# What does DISABLE_VULNERABILITIES=yes really mean?



## gladiola (Apr 20, 2019)

What does `make DISABLE_VULNERABILITIES=yes` really mean?  When port maintainers put this in the script, does this mean that they are taking a standard type of action for the port?  Are they leaving out features or files known to contribute to a vulnerability?  Is there a standard path or principle that's guiding the use of that argument?

When I looked up this phrase on the forum search, it seemed to dredge up many individual cases.  In one instance, it seemed that a lower version, still vulnerable, was being used.  I found that surprising. 

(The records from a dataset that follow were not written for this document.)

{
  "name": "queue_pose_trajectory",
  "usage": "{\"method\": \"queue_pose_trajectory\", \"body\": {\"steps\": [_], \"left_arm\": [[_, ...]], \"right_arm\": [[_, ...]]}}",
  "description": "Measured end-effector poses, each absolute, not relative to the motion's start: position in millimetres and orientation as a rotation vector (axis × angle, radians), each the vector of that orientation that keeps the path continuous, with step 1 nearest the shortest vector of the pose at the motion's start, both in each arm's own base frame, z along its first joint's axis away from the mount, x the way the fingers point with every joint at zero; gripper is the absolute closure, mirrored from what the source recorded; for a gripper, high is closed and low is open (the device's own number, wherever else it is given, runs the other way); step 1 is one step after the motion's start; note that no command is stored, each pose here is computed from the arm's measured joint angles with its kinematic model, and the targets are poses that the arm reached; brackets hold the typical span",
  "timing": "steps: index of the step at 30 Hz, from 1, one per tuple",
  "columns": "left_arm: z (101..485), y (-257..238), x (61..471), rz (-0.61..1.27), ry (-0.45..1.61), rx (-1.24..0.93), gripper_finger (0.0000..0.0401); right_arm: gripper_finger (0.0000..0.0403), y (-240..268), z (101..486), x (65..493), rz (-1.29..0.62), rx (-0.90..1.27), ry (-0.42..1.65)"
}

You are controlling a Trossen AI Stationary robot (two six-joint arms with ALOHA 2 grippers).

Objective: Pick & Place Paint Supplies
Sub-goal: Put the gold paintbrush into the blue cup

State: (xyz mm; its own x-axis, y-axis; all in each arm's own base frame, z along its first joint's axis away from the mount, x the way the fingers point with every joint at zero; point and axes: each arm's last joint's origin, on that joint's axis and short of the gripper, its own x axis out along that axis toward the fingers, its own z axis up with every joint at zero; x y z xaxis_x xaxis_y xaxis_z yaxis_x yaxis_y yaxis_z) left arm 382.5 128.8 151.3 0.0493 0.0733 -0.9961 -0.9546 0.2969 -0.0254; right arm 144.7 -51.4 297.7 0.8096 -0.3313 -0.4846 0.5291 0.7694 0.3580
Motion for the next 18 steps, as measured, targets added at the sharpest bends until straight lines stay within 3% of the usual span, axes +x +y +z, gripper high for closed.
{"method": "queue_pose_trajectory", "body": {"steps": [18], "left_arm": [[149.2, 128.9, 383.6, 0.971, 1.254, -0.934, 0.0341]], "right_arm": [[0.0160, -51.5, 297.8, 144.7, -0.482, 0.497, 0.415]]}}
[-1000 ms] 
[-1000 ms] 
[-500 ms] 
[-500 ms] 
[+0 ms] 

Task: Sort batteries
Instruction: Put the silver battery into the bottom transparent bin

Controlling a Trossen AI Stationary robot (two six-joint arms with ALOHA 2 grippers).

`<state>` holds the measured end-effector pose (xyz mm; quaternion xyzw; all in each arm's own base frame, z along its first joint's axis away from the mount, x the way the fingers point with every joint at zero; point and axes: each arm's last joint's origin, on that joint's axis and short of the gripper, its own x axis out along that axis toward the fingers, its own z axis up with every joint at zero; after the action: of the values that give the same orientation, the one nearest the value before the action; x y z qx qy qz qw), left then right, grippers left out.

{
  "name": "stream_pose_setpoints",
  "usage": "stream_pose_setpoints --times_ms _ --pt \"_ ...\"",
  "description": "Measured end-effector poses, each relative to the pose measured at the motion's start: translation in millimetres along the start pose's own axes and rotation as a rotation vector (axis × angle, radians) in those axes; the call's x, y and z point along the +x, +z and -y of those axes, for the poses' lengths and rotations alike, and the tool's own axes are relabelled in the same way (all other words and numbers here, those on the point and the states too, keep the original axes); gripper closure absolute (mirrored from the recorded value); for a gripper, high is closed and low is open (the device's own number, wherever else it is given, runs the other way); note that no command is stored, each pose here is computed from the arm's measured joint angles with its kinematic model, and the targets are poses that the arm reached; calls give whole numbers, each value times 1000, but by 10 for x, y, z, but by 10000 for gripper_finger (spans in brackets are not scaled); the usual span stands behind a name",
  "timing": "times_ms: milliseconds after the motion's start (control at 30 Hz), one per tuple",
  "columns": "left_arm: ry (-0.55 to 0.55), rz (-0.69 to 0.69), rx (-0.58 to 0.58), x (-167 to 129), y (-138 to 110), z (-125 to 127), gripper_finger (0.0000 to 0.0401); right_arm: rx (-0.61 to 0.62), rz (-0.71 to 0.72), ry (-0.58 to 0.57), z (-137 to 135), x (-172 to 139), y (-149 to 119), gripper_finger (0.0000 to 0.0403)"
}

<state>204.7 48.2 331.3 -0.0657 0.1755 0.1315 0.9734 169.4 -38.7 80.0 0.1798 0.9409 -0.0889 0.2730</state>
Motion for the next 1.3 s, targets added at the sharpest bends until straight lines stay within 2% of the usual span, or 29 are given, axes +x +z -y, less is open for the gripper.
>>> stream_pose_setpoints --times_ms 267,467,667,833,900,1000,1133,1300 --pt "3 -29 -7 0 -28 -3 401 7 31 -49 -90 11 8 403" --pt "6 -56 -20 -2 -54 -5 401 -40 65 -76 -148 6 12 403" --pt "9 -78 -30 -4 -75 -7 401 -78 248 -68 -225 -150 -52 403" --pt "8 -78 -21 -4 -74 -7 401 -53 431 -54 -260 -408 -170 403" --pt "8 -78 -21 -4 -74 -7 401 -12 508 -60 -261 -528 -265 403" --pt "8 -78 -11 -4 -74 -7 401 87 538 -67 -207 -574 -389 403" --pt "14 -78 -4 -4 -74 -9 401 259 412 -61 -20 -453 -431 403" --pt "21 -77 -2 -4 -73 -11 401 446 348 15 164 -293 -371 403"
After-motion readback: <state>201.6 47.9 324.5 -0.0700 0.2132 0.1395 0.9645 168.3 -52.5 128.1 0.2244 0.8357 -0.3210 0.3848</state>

If it's not patching, and it's not upgrading, and it's sometimes downgrading; then what is it doing?  Is it just an acknowledgement of the CVEs?  Also, if there's a reference that tells us about it, please let me know.


----------



## talsamon (Apr 20, 2019)

A port with IGNORE statement in the Makefile, is blocked and cannot be build. `DISABLE_VULNERABILITIES=yes` make it possible to build it (if someone need it and ignores vulnerability).
This changes nothing, the port is still vulnerable.


----------



## gladiola (Apr 22, 2019)

Well, that sound remarkably like the exact opposite of what I was hoping for.  Perhaps it should have been called ENABLE_VULNERABILITIES=yes.


----------



## SirDice (Apr 23, 2019)

talsamon said:


> A port with IGNORE statement in the Makefile, is blocked and cannot be build.

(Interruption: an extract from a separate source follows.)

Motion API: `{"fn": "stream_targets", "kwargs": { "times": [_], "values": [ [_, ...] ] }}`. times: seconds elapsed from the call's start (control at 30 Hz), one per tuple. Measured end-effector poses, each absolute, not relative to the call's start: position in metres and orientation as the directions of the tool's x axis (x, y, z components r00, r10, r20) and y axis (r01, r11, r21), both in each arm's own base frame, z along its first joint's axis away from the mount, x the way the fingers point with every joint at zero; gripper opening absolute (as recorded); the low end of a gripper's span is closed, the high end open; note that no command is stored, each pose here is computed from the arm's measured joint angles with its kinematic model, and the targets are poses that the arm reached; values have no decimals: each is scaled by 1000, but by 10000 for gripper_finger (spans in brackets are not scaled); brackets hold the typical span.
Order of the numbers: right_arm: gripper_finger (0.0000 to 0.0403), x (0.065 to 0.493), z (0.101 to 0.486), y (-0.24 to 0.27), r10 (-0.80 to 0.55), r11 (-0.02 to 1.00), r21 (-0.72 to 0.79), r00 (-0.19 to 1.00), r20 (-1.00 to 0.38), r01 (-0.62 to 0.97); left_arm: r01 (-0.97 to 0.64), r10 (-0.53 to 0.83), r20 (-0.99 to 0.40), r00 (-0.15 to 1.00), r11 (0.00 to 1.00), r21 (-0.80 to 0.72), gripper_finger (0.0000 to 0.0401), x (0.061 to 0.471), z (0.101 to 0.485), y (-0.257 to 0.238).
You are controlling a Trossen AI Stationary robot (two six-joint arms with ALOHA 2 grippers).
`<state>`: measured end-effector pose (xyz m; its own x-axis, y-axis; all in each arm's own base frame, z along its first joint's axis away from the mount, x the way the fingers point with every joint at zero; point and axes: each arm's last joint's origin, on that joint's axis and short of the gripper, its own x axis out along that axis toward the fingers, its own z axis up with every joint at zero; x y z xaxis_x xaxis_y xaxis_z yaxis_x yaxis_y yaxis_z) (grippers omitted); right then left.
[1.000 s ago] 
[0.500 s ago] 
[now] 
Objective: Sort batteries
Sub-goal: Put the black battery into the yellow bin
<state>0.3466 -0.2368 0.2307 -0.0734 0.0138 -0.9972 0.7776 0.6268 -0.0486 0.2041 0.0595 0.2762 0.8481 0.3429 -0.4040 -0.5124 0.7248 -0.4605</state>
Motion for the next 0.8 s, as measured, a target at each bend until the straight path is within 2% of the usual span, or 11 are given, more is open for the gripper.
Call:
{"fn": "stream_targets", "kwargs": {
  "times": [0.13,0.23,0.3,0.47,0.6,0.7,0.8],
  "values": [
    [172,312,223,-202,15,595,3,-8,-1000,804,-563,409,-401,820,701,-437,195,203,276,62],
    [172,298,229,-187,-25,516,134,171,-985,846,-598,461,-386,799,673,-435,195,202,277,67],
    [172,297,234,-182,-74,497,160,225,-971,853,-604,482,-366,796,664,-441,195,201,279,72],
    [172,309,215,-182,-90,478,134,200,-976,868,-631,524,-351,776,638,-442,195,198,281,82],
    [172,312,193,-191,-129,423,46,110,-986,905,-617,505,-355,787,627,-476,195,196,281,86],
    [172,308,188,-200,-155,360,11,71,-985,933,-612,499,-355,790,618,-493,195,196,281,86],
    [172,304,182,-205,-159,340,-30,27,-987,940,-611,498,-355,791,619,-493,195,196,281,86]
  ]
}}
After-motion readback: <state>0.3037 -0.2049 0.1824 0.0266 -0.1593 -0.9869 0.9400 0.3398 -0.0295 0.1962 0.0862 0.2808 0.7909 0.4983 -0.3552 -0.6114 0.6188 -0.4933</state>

No. It's still going to be IGNORED. This has nothing to do with DISABLE_VULNERABILITIES. IGNORE is used for example if a port doesn't build due to errors, or some other case where trying to build it would simply fail. 

It has to do with pkg-audit(8) that flags a port as vulnerable. If pkg-audit(8) flags a port as vulnerable the system will prevent you from installing it. Setting DISABLE_VULNERABILITIES allows you to ignore (i.e. disable) that security check.



gladiola said:


> Are they leaving out features or files known to contribute to a vulnerability?

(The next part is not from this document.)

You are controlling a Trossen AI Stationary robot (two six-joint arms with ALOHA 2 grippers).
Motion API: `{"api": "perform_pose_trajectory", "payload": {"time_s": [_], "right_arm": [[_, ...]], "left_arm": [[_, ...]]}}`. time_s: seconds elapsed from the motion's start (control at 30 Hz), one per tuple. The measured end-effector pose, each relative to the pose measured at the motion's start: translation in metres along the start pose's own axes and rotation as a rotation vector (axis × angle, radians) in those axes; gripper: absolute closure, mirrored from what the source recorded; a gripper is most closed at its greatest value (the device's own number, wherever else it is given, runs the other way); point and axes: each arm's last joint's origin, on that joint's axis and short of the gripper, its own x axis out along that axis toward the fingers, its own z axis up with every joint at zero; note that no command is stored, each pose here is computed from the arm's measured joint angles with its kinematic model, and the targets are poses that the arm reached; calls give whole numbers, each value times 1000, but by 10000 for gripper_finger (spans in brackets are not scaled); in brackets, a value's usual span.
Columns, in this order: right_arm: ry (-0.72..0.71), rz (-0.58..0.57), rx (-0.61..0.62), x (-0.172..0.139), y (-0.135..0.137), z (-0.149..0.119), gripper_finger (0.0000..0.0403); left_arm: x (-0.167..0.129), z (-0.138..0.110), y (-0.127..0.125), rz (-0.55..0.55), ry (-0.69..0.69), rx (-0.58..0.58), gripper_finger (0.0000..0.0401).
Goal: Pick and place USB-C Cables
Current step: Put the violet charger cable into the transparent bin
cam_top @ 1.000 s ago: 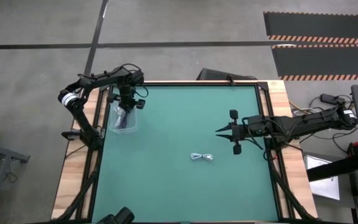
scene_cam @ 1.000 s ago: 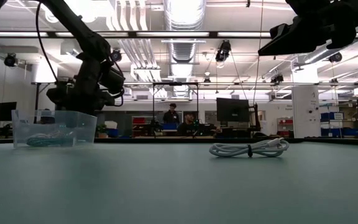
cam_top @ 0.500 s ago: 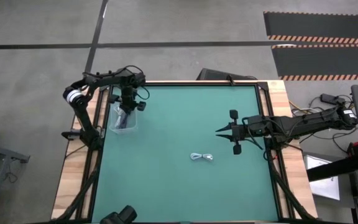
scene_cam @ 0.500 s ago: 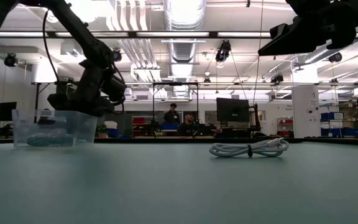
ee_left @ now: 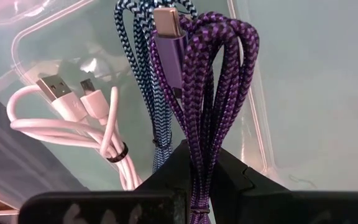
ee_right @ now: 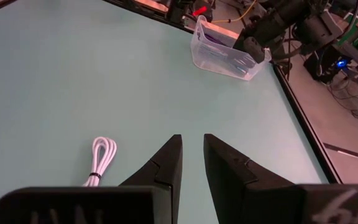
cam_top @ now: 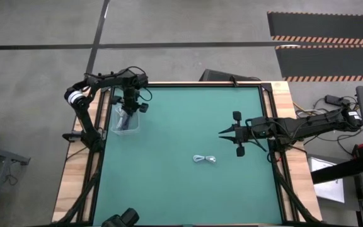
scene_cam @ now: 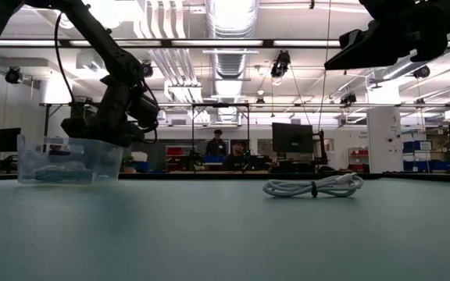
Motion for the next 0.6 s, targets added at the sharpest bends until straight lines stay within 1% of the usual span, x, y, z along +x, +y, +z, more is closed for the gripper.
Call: {"api": "perform_pose_trajectory", "payload": {"time_s": [0.3, 0.6], "right_arm": [[0, 0, 0, 0, 0, 0, 346], [0, 0, 0, 0, 0, 0, 346]], "left_arm": [[0, 0, 0, 6, -3, 23, 381], [0, 0, 1, 8, -6, 24, 352]]}}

No, it simply disables the security check that stops you from building it. It's just as vulnerable as before. The idea here is that you are made AWARE of the vulnerability.


----------



## gladiola (Apr 23, 2019)

SirDice said:


> Setting DISABLE_VULNERABILITIES allows you to ignore (i.e. disable) that security check.


Any way that can become "DISABLE_SECURITY_CHECK"?

It really seems like it is named to turn off the vulns. This argument is enabling them. If it is disabling the check, that's a different action than disabling a vulnerability.


----------



## SirDice (Apr 23, 2019)

gladiola said:


> Any way that can become "DISABLE_SECURITY_CHECK"?


I doubt it.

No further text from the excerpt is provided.